It’s Sunday afternoon as I write this, and instead of going to the gym or running errands as I usually do on a Sunday, I’m just relaxing and doing an odd job or two around the house. And, of course, writing this blog entry. The reason I’m relaxing is because the past 48 hours or so have been pretty busy for my feminine side. The CD/trans support group I’m a part of had a Saturday afternoon meeting. And Friday night, I took part in what I want to talk up here — another open-mic poetry reading Friday night at Mother Fool’s coffee house on Williamson Street.
This was my fourth performance at Mother Fool’s, the third involving poetry, and the first since I performed back in December. So, how did I do, you ask? Well, even though I’ll never be the most skilled performer, I didn’t do too badly. I think part of the reason was that, unlike my first time performing, I knew well ahead of time which poems I wanted to perform. And those poems were ones I hadn’t performed previously, “Makeup,” “Masks of Honesty,” and “Show Me.”
Not to pump up my own ego, but I was really proud of how I performed “Show Me” Friday night. If you read that poem, you notice that I get a little bit repetitive with the “ors” or “ands” near the end. That portion of “Show Me” is meant to be forceful when performing, as it’s meant to tell someone who is judgmental of those who aren’t like them to see the light. That’s why I got a bit forceful in tone at that point, as if to scold the person I’m conversing with to realize that those who are indeed not like them are more than the label they’re perceived as.
That someone brought a music stand to rest their written poems on was a help as well. (While Mother Fool’s has a mic and speakers, apparently they don’t have a music stand.) In the couple of times I’ve performed with a podium or stand in front of me, I’ve utilized my two free hands to gesture points of emphasis in the poems I’m presenting. Such animation, if you don’t mind my using that word, adds spirit to and emphasizes the intended tone of a poem when performed, and it can leave a great impression on the audience.
Speaking of music stands, it was provided by a fellow performer. Just like myself and a couple other performers, apparently she likes to rest her work on a flat surface. That very performer had a familiar face, but I couldn’t quite remember where I saw them from. For a while, I thought they resembled a former co-worker from my current place of employment, which they weren’t. Then they mentioned they recalled me from the above mentioned trans/CD support group. It was then that I remembered seeing them during a group meeting in January. And I felt grateful and appreciative, not only for their kind words about my performance (they did a good job as well), but for their recognizing me from the group.
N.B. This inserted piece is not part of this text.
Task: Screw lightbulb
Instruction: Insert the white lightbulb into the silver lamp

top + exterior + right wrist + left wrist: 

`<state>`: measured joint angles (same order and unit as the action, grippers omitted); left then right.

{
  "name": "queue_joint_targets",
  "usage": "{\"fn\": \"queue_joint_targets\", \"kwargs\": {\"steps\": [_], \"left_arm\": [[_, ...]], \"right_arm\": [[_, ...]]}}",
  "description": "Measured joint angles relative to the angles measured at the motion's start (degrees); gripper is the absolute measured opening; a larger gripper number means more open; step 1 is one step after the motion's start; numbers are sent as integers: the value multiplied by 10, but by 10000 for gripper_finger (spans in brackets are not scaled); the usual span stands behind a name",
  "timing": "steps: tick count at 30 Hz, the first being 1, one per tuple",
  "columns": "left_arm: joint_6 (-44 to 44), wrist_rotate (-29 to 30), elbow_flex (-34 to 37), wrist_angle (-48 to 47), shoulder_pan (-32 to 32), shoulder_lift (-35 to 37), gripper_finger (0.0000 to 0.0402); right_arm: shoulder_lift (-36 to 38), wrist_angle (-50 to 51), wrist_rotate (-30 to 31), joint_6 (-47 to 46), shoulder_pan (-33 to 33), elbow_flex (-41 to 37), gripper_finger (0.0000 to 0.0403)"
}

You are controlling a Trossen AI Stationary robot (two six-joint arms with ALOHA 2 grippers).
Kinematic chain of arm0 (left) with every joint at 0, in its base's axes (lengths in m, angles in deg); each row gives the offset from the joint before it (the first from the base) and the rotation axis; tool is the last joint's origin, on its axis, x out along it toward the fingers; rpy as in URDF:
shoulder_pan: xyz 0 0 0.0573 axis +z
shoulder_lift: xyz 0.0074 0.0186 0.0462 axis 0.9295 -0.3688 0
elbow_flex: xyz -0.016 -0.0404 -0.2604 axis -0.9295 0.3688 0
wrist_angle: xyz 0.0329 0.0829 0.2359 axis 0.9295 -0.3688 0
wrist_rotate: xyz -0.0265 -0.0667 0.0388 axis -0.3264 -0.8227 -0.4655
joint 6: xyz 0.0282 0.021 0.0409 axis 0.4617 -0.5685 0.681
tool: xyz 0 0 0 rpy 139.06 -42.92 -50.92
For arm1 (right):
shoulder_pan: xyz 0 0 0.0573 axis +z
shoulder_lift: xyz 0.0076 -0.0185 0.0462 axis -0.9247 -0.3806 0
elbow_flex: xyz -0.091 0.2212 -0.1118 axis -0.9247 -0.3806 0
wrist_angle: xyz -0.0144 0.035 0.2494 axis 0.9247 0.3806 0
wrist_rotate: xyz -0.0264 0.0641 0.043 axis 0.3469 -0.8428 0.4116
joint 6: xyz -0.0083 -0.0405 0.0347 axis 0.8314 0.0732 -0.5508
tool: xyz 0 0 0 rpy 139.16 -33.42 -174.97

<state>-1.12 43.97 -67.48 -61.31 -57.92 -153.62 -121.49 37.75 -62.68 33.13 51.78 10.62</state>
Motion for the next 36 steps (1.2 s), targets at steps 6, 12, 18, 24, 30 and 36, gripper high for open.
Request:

The post-show recognition they gave me was the very first time someone recognized me from the group when I was not present with the rest of the group. It made me feel really proud to be a part of that group. Not that I wasn’t proud to be part of that group already, of course. But when you’re recognized from that group in the “real world” (forgive me if that term seems strange to you), it feels that our group has made positive impressions on other people, trans or otherwise. Here’s hoping that if you are trans or an ally and are part of a support group, you feel the same way about your group. If you’re not yet part of a support group, know that getting the type of interpersonal support such a group provides can be so meaningful.